Twenty-six states and a small business group appealed Wednesday to the Supreme Court seeking to strike down all of President Barack Obama's signature healthcare law while the administration defended it.
The states and National Federation of Independent Business argued the entire law should be invalidated because Congress exceeded its powers requiring that Americans buy health insurance or face a penalty.
They urged the high court to quickly decide the issue in its upcoming term, which begins next week and lasts through June 2012.
The Obama administration filed its own appeal in which the Justice Department argued the so-called individual mandate was constitutional and said the issue was appropriate for Supreme Court review.
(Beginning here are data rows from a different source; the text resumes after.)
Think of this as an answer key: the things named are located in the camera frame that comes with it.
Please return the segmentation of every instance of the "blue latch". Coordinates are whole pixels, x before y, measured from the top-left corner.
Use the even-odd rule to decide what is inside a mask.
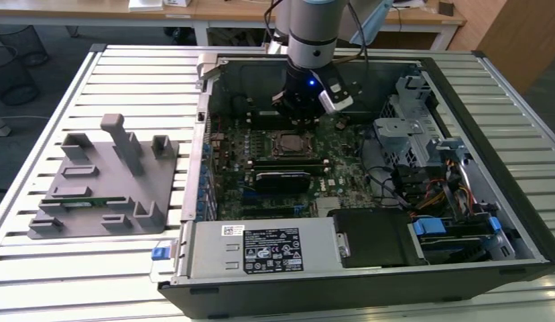
[[[489,218],[489,222],[491,223],[494,232],[498,233],[499,231],[502,231],[502,225],[501,225],[501,221],[497,217],[490,217]]]
[[[425,235],[427,233],[447,233],[447,229],[439,218],[421,218],[414,222],[413,228],[415,228],[415,233],[418,235]]]
[[[151,254],[153,260],[169,260],[170,259],[170,247],[155,247]]]

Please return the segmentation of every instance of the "gray post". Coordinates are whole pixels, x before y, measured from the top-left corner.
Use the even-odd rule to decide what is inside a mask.
[[[145,173],[145,168],[138,157],[138,147],[133,145],[138,144],[138,142],[131,142],[123,124],[125,116],[122,114],[105,114],[102,117],[101,128],[110,133],[115,141],[117,150],[122,155],[133,175],[141,176]]]

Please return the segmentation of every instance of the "metal bracket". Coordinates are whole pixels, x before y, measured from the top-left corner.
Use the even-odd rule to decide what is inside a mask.
[[[463,155],[467,152],[467,147],[462,139],[435,139],[427,143],[427,152],[430,162],[441,162],[441,154],[443,152],[455,154],[459,160],[462,160],[465,158]]]

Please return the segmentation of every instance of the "warning label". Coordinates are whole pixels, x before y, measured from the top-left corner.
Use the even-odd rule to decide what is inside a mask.
[[[247,274],[303,270],[298,228],[245,230],[245,272]]]

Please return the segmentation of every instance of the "metal extrusion table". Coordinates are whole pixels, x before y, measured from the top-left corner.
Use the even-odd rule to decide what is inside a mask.
[[[262,54],[258,48],[109,46],[90,52],[0,204],[0,321],[190,321],[157,291],[169,265],[157,266],[151,249],[179,236],[193,129],[202,94],[197,63],[202,52]],[[355,51],[341,50],[341,54]],[[486,58],[469,52],[371,51],[375,56],[431,56],[537,210],[555,235],[555,135]],[[66,133],[98,129],[105,113],[122,113],[139,140],[166,134],[181,142],[162,234],[27,238],[29,222],[51,185]],[[450,132],[451,118],[442,114]],[[418,304],[239,321],[555,321],[555,274],[509,284],[470,301]]]

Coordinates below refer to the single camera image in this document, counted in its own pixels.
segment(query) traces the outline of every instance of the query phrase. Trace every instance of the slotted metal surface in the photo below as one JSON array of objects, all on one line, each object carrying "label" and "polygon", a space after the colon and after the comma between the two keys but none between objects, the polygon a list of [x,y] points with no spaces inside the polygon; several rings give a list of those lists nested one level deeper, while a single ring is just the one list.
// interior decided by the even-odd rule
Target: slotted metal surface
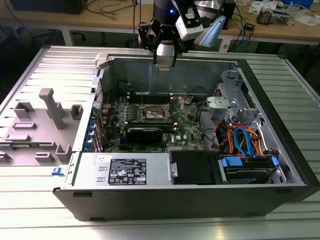
[{"label": "slotted metal surface", "polygon": [[[6,126],[15,116],[12,108],[18,99],[30,100],[32,104],[45,107],[41,101],[35,100],[42,87],[53,88],[56,101],[61,101],[65,108],[83,103],[97,74],[94,65],[96,54],[108,51],[113,49],[52,47],[41,52],[0,115],[0,137],[3,137]],[[191,52],[187,56],[207,54],[225,60],[247,60],[320,179],[320,108],[309,87],[289,68],[288,63],[275,55]],[[0,167],[1,239],[26,236],[56,239],[57,235],[63,238],[121,240],[320,239],[320,193],[303,202],[285,204],[266,217],[80,222],[52,194],[53,186],[60,185],[64,180],[52,177],[52,170],[48,166]],[[237,204],[237,196],[234,196],[234,204]]]}]

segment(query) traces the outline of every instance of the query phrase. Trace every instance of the black plastic cover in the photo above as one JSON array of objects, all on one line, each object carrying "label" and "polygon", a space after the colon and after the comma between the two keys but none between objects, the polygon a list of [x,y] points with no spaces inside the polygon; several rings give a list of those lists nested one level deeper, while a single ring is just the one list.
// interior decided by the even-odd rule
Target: black plastic cover
[{"label": "black plastic cover", "polygon": [[218,159],[220,154],[204,150],[173,150],[170,162],[176,163],[178,176],[173,178],[177,185],[217,185],[221,184]]}]

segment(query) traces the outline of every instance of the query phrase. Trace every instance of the power supply label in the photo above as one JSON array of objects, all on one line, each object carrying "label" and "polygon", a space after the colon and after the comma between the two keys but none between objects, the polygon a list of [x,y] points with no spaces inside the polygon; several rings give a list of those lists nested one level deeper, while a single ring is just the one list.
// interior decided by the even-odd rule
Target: power supply label
[{"label": "power supply label", "polygon": [[146,159],[111,159],[108,183],[110,185],[146,185]]}]

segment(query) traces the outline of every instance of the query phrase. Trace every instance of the white label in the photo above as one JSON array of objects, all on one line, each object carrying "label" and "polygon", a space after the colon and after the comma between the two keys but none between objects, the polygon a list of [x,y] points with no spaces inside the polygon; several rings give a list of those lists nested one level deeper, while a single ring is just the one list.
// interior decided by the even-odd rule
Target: white label
[{"label": "white label", "polygon": [[112,155],[98,155],[96,157],[96,161],[100,163],[110,162],[112,159]]}]

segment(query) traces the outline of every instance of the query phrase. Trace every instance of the motherboard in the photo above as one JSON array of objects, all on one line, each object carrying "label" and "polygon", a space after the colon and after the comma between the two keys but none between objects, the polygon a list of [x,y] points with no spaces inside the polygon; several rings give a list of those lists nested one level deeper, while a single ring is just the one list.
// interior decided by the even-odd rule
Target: motherboard
[{"label": "motherboard", "polygon": [[106,105],[106,153],[167,153],[171,150],[204,150],[198,127],[197,104],[184,96],[161,100],[127,101],[118,98]]}]
"Throughout history, there have been similar challenges to other landmark legislation such as the Social Security Act, the Civil Rights Act, and the Voting Rights Act, and all of those challenges failed," the Justice Department said.
"We believe the challenges to Affordable Care Act ... will also ultimately fail and that the Supreme Court will uphold the law," the department said in a statement.
White House adviser Stephanie Cutter said the administration asked the Supreme Court to hear the case "so that we can put these challenges to rest and continue moving forward implementing the law to lower the cost of health care and make it more secure for all Americans."
At issue was a ruling by a U.S. appeals court in Atlanta in August that declared unconstitutional the individual insurance requirement, but refused to strike down the entire law.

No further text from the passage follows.